Published: 27 May 2026, Last Modified: 27 May 2026CompLearn 2026 PosterEveryoneRevisionsBibTeXCC BY 4.0
Keywords: AI agents, LLMs, Multi-Agent Systems, Mixture-of-Experts, Opinion Dynamics, Influence
TL;DR: We cast multi-agent LLM systems as mixture of experts and analyze how agents develop influence during deliberations.
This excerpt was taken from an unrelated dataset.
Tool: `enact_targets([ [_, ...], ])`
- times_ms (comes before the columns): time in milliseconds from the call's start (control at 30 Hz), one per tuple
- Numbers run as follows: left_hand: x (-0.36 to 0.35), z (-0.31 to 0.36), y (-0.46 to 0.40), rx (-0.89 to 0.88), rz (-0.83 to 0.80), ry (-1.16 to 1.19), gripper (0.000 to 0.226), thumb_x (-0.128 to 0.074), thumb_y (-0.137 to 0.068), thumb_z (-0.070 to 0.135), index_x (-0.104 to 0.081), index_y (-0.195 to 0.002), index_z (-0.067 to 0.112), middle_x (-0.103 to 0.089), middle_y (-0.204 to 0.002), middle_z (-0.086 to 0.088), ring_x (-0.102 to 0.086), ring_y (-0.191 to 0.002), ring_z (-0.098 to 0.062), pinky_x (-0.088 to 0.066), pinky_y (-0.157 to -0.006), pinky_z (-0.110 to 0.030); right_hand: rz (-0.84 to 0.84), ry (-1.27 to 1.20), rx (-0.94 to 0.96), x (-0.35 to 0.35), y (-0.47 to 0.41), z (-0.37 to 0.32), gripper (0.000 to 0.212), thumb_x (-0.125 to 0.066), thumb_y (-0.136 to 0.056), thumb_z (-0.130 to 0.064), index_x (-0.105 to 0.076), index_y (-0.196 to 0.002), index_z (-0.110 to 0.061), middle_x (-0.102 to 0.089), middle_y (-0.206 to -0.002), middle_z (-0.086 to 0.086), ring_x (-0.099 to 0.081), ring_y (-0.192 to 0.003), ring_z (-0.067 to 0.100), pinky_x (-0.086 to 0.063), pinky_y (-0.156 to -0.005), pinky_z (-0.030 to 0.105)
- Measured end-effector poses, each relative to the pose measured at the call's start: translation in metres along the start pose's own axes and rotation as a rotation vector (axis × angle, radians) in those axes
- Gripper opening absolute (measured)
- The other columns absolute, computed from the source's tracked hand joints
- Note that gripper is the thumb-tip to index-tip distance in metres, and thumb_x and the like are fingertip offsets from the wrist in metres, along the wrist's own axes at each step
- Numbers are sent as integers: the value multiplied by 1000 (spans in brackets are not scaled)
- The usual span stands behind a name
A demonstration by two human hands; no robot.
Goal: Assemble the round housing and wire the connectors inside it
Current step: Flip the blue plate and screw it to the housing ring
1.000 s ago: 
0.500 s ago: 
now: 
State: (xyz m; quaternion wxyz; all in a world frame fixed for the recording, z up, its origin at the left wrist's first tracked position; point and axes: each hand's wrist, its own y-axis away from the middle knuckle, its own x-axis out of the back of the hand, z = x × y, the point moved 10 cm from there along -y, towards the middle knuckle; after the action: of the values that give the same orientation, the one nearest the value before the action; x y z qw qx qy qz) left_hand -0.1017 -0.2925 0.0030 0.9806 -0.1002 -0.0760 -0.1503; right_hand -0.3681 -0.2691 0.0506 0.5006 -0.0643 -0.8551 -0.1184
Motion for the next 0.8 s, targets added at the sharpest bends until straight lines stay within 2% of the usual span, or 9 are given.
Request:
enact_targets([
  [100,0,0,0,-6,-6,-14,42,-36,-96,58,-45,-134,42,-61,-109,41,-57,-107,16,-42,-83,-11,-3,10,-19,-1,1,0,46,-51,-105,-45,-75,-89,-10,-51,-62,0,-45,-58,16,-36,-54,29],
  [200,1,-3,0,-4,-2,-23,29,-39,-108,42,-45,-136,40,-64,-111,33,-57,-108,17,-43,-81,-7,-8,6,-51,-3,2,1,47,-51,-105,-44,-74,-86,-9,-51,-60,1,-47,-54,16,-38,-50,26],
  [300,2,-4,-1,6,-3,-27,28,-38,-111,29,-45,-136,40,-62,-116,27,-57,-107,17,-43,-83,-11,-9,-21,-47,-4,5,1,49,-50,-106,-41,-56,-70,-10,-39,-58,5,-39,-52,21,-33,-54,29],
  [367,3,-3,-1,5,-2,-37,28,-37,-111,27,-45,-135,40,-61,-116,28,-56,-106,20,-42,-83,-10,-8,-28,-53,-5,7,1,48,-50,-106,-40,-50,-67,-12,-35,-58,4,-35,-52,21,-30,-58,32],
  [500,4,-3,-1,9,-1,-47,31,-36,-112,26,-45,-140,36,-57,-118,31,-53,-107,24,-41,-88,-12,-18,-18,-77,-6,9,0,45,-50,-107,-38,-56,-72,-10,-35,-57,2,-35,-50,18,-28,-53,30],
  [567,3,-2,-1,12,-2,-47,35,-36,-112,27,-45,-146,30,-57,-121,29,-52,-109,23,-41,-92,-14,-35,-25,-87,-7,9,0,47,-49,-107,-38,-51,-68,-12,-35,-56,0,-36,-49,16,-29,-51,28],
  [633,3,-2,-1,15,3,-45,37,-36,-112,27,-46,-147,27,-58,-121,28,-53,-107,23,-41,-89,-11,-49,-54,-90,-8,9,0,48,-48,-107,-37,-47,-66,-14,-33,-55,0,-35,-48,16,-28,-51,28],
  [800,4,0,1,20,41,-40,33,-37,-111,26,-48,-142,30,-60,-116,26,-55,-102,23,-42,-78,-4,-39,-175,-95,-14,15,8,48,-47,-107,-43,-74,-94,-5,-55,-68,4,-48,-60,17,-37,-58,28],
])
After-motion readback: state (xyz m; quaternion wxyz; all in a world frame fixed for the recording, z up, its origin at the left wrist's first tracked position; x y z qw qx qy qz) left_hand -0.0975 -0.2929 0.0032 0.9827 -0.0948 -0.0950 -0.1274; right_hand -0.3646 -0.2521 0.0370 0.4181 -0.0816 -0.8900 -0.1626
Abstract: The effectiveness of multi-agent LLM deliberation depends not only on the agents' individual predictions, but also on how they communicate and collaborate. We study this mechanism through the lens of Friedkin-Johnsen (FJ) opinion dynamics, a tractable model for analyzing stubbornness, influence, and opinion change in multi-agent systems that captures empirically observed deliberation patterns. We show that the FJ parameters are input dependent, turning multi-agent deliberation into a mixture of experts. This perspective implies that multi-agent systems can outperform single agents and static ensembles when routing reflects agent competence. Since competence is latent in practice, we analyze how influence is established through observable proxies: agents' self-assessed confidence, their perceived confidence, and initial alignment with other agents' views.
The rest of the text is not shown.